#### Instructions for the task:
Transcribe the data in full, keeping each line exactly as it appears.

Data extracted from a collection
= = = = =
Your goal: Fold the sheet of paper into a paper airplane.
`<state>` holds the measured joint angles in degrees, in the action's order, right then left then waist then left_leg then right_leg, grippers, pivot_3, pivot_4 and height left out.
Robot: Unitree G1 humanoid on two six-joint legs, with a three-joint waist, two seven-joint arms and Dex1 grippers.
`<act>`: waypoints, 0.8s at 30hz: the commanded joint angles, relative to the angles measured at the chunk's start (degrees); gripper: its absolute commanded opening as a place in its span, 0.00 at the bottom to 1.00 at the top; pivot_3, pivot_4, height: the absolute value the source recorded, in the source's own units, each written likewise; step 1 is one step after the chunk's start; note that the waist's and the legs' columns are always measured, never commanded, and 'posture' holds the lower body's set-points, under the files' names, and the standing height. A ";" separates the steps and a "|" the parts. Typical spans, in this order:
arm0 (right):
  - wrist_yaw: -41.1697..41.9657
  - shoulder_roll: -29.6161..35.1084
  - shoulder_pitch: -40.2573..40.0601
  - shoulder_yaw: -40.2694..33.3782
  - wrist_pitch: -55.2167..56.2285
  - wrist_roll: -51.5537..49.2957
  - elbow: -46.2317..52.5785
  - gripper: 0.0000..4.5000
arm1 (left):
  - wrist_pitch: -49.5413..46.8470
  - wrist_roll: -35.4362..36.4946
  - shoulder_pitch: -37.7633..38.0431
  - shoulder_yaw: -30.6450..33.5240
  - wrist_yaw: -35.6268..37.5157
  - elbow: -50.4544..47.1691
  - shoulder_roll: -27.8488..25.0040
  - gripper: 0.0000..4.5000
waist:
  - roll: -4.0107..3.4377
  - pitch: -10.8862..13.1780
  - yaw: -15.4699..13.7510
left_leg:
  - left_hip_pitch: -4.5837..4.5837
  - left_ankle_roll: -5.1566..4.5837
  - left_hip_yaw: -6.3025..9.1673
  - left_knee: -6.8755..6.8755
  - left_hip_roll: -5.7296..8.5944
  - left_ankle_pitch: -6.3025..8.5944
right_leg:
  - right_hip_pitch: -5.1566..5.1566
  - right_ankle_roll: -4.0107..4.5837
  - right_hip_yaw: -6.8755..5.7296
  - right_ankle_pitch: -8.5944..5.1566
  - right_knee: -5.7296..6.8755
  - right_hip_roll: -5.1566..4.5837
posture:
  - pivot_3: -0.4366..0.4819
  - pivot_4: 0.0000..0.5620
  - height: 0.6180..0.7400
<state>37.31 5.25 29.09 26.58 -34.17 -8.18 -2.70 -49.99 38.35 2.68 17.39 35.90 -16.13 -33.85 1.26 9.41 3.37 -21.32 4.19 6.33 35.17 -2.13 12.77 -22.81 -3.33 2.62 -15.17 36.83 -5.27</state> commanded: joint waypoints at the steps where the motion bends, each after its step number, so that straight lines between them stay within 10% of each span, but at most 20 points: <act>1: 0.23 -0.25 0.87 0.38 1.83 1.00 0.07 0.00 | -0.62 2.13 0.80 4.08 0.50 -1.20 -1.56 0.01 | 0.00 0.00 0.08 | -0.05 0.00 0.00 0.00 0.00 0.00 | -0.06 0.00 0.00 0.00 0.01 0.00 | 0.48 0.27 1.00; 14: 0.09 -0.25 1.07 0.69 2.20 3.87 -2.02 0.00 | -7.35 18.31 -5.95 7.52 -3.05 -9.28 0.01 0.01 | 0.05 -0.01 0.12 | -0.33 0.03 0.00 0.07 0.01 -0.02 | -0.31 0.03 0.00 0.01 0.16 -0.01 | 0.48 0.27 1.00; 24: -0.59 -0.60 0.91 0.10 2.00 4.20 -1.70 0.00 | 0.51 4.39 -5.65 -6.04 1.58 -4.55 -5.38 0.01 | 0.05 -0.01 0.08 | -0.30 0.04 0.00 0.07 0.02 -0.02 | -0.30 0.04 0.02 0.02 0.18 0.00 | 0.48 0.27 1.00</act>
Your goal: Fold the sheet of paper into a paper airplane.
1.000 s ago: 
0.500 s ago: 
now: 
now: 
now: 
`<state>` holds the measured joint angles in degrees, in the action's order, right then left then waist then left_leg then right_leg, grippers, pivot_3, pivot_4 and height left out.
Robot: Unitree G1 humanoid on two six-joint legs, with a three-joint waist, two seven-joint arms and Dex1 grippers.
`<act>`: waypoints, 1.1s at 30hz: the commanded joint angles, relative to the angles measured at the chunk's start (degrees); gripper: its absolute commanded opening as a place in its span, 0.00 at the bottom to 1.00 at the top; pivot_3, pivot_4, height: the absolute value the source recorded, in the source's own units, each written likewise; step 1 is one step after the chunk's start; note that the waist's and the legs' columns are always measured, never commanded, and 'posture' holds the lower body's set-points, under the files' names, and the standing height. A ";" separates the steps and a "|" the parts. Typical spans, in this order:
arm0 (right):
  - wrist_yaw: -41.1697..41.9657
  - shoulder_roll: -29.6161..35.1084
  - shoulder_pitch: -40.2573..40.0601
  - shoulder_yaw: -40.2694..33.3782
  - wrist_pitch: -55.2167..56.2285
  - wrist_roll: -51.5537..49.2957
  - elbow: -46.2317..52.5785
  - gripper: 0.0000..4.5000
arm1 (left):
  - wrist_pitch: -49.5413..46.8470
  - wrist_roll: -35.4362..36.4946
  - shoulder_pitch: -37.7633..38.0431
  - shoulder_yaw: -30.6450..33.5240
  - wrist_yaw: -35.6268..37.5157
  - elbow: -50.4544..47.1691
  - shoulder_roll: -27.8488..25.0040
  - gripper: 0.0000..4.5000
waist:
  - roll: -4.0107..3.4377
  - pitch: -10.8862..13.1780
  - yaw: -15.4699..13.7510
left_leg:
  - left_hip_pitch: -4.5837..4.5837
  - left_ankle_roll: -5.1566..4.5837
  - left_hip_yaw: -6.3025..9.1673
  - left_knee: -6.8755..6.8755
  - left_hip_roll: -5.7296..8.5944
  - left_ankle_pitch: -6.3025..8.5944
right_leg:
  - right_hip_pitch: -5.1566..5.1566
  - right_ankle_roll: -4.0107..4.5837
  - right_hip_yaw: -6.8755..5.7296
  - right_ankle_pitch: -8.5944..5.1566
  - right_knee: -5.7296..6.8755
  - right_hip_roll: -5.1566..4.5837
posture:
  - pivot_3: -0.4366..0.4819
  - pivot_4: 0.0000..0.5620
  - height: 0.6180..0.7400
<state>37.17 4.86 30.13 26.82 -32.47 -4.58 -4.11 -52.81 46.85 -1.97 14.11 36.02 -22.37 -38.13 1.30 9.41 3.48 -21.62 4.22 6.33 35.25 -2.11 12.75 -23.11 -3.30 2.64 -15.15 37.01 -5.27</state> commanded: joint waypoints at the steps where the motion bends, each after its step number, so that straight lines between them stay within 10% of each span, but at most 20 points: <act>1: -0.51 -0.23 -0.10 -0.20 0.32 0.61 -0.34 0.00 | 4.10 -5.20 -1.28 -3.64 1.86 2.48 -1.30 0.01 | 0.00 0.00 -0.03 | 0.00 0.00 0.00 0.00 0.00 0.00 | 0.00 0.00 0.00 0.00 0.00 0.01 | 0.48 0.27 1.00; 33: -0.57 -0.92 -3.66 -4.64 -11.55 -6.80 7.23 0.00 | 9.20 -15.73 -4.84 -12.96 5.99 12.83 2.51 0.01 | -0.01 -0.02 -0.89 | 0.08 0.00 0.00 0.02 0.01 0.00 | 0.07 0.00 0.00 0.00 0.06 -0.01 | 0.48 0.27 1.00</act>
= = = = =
#### Answer below:
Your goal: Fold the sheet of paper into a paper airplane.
`<state>` holds the measured joint angles in degrees, in the action's order, right then left then waist then left_leg then right_leg, grippers, pivot_3, pivot_4 and height left out.
Robot: Unitree G1 humanoid on two six-joint legs, with a three-joint waist, two seven-joint arms and Dex1 grippers.
`<act>`: waypoints, 0.8s at 30hz: the commanded joint angles, relative to the angles measured at the chunk's start (degrees); gripper: its absolute commanded opening as a place in its span, 0.00 at the bottom to 1.00 at the top; pivot_3, pivot_4, height: the absolute value the source recorded, in the source's own units, each written likewise; step 1 is one step after the chunk's start; note that the waist's and the legs' columns are always measured, never commanded, and 'posture' holds the lower body's set-points, under the files' names, and the standing height. A ";" separates the steps and a "|" the parts. Typical spans, in this order:
arm0 (right):
  - wrist_yaw: -41.1697..41.9657
  - shoulder_roll: -29.6161..35.1084
  - shoulder_pitch: -40.2573..40.0601
  - shoulder_yaw: -40.2694..33.3782
  - wrist_pitch: -55.2167..56.2285
  - wrist_roll: -51.5537..49.2957
  - elbow: -46.2317..52.5785
  - gripper: 0.0000..4.5000
arm1 (left):
  - wrist_pitch: -49.5413..46.8470
  - wrist_roll: -35.4362..36.4946
  - shoulder_pitch: -37.7633..38.0431
  - shoulder_yaw: -30.6450..33.5240
  - wrist_yaw: -35.6268..37.5157
  - elbow: -50.4544..47.1691
  - shoulder_roll: -27.8488..25.0040
  - gripper: 0.0000..4.5000
waist:
  - roll: -4.0107..3.4377
  - pitch: -10.8862..13.1780
  - yaw: -15.4699..13.7510
left_leg:
  - left_hip_pitch: -4.5837..4.5837
  - left_ankle_roll: -5.1566..4.5837
  - left_hip_yaw: -6.3025..9.1673
  - left_knee: -6.8755..6.8755
  - left_hip_roll: -5.7296..8.5944
  - left_ankle_pitch: -6.3025..8.5944
right_leg:
  - right_hip_pitch: -5.1566..5.1566
  - right_ankle_roll: -4.0107..4.5837
  - right_hip_yaw: -6.8755..5.7296
  - right_ankle_pitch: -8.5944..5.1566
  - right_knee: -5.7296..6.8755
  - right_hip_roll: -5.1566..4.5837
posture:
  - pivot_3: -0.4366..0.4819
  - pivot_4: 0.0000..0.5620
  - height: 0.6180..0.7400
<state>37.31 5.25 29.09 26.58 -34.17 -8.18 -2.70 -49.99 38.35 2.68 17.39 35.90 -16.13 -33.85 1.26 9.41 3.37 -21.32 4.19 6.33 35.17 -2.13 12.77 -22.81 -3.33 2.62 -15.17 36.83 -5.27</state> commanded: joint waypoints at the steps where the motion bends, each after its step number, so that straight lines between them stay within 10% of each span, but at most 20 points: <act>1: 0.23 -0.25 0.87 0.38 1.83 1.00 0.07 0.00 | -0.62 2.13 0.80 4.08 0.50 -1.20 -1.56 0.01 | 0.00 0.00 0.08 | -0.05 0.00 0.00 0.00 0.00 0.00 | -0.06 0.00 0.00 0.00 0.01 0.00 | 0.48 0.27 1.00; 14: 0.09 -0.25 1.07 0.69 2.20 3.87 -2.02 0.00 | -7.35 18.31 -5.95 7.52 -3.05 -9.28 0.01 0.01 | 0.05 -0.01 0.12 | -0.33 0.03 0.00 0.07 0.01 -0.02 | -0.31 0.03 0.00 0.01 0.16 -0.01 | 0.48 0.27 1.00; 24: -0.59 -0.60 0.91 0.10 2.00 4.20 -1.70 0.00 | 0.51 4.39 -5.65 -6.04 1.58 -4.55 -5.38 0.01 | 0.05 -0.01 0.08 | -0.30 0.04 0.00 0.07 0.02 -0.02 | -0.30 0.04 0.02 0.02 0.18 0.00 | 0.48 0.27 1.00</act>
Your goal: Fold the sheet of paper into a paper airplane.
1.000 s ago: 
0.500 s ago: 
now: 
now: 
now: 
`<state>` holds the measured joint angles in degrees, in the action's order, right then left then waist then left_leg then right_leg, grippers, pivot_3, pivot_4 and height left out.
Robot: Unitree G1 humanoid on two six-joint legs, with a three-joint waist, two seven-joint arms and Dex1 grippers.
`<act>`: waypoints, 1.1s at 30hz: the commanded joint angles, relative to the angles measured at the chunk's start (degrees); gripper: its absolute commanded opening as a place in its span, 0.00 at the bottom to 1.00 at the top; pivot_3, pivot_4, height: the absolute value the source recorded, in the source's own units, each written likewise; step 1 is one step after the chunk's start; note that the waist's and the legs' columns are always measured, never commanded, and 'posture' holds the lower body's set-points, under the files' names, and the standing height. A ";" separates the steps and a "|" the parts. Typical spans, in this order:
arm0 (right):
  - wrist_yaw: -41.1697..41.9657
  - shoulder_roll: -29.6161..35.1084
  - shoulder_pitch: -40.2573..40.0601
  - shoulder_yaw: -40.2694..33.3782
  - wrist_pitch: -55.2167..56.2285
  - wrist_roll: -51.5537..49.2957
  - elbow: -46.2317..52.5785
  - gripper: 0.0000..4.5000
arm1 (left):
  - wrist_pitch: -49.5413..46.8470
  - wrist_roll: -35.4362..36.4946
  - shoulder_pitch: -37.7633..38.0431
  - shoulder_yaw: -30.6450..33.5240
  - wrist_yaw: -35.6268..37.5157
  - elbow: -50.4544..47.1691
  - shoulder_roll: -27.8488..25.0040
  - gripper: 0.0000..4.5000
waist:
  - roll: -4.0107..3.4377
  - pitch: -10.8862..13.1780
  - yaw: -15.4699..13.7510
left_leg:
  - left_hip_pitch: -4.5837..4.5837
  - left_ankle_roll: -5.1566..4.5837
  - left_hip_yaw: -6.3025..9.1673
  - left_knee: -6.8755..6.8755
  - left_hip_roll: -5.7296..8.5944
  - left_ankle_pitch: -6.3025..8.5944
right_leg:
  - right_hip_pitch: -5.1566..5.1566
  - right_ankle_roll: -4.0107..4.5837
  - right_hip_yaw: -6.8755..5.7296
  - right_ankle_pitch: -8.5944..5.1566
  - right_knee: -5.7296..6.8755
  - right_hip_roll: -5.1566..4.5837
posture:
  - pivot_3: -0.4366..0.4819
  - pivot_4: 0.0000..0.5620
  - height: 0.6180..0.7400
<state>37.17 4.86 30.13 26.82 -32.47 -4.58 -4.11 -52.81 46.85 -1.97 14.11 36.02 -22.37 -38.13 1.30 9.41 3.48 -21.62 4.22 6.33 35.25 -2.11 12.75 -23.11 -3.30 2.64 -15.15 37.01 -5.27</state> commanded: joint waypoints at the steps where the motion bends, each after its step number, so that straight lines between them stay within 10% of each span, but at most 20 points: <act>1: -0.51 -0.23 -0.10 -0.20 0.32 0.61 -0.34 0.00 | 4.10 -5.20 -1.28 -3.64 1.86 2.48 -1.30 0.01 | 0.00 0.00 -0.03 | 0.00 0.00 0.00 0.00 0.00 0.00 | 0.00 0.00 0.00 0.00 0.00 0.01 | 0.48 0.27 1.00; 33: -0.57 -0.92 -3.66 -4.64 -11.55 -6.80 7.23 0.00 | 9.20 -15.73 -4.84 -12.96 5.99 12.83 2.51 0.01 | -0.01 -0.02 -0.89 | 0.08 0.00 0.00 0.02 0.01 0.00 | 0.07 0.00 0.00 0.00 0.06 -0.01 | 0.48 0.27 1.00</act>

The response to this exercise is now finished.